- Task to complete -
Could the data below be printed out exactly, with the pictures left out?

-- Opening Marker --

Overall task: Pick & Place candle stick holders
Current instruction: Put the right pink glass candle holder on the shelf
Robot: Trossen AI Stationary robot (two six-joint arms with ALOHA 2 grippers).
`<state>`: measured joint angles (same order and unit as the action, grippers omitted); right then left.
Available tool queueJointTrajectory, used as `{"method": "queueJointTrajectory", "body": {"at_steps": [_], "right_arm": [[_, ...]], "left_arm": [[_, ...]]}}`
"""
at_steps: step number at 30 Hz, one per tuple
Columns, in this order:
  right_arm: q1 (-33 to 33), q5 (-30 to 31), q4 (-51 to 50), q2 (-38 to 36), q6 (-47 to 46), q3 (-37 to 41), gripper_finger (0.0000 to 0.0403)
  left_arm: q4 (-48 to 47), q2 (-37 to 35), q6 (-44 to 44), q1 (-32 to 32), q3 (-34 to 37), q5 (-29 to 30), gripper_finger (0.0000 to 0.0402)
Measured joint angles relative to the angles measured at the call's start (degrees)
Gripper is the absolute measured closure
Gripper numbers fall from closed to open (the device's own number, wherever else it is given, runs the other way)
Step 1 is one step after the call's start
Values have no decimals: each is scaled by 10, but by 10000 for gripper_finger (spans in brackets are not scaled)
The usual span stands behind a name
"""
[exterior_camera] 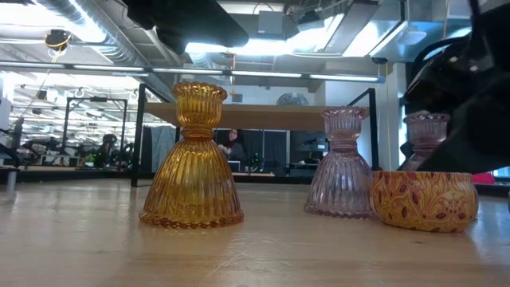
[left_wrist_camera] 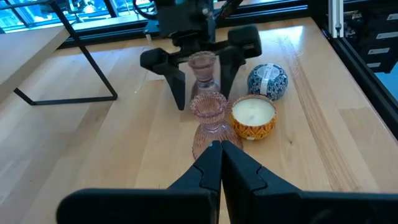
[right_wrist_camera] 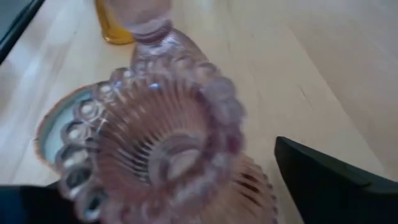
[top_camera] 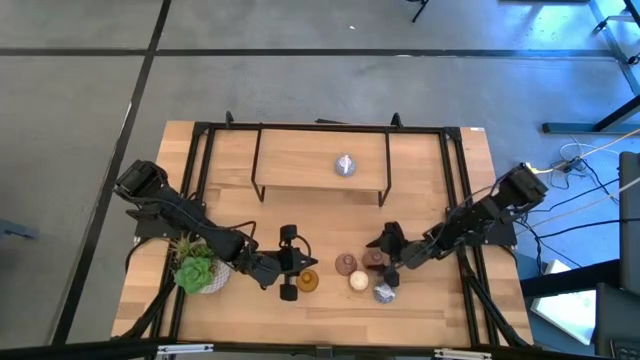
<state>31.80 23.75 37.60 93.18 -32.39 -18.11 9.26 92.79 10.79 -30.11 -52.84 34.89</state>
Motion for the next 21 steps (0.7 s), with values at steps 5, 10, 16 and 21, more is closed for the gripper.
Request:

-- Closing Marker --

- Written response -
Overall task: Pick & Place candle stick holders
Current instruction: Put the right pink glass candle holder on the shelf
Robot: Trossen AI Stationary robot (two six-joint arms with ALOHA 2 grippers).
`<state>`: measured joint angles (same order and unit as the action, grippers omitted); right then left.
Available tool queueJointTrajectory, used as `{"method": "queueJointTrajectory", "body": {"at_steps": [_], "right_arm": [[_, ...]], "left_arm": [[_, ...]]}}`
"""
at_steps: step number at 30 Hz, one per tuple
Columns, in this order:
  right_arm: q1 (-33 to 33), q5 (-30 to 31), q4 (-51 to 50), q2 (-38 to 36), q6 (-47 to 46), q3 (-37 to 41), gripper_finger (0.0000 to 0.0403)
  left_arm: q4 (-48 to 47), q2 (-37 to 35), q6 (-44 to 44), q1 (-32 to 32), q3 (-34 to 37), q5 (-29 to 30), gripper_finger (0.0000 to 0.0402)
Measured joint angles relative to the angles measured at the call's start (degrees)
Gripper is the absolute measured closure
Gripper numbers fall from closed to open (the device's own number, wherever else it is given, runs the other way)
Step 1 is one step after the call's start
Values have no decimals: each is scaled by 10, but by 10000 for gripper_finger (spans in brackets are not scaled)
The usual span stands behind a name
"""
[exterior_camera] 
[left_wrist_camera] 
[right_wrist_camera] 
[top_camera] 
<state>31.80 23.75 37.60 93.18 -32.39 -18.11 9.26 92.79 10.79 -30.11 -52.84 34.89</state>
Motion for the next 21 steps (0.7 s), with values at steps 5, 10, 16 and 21, more is closed for the gripper.
Request:

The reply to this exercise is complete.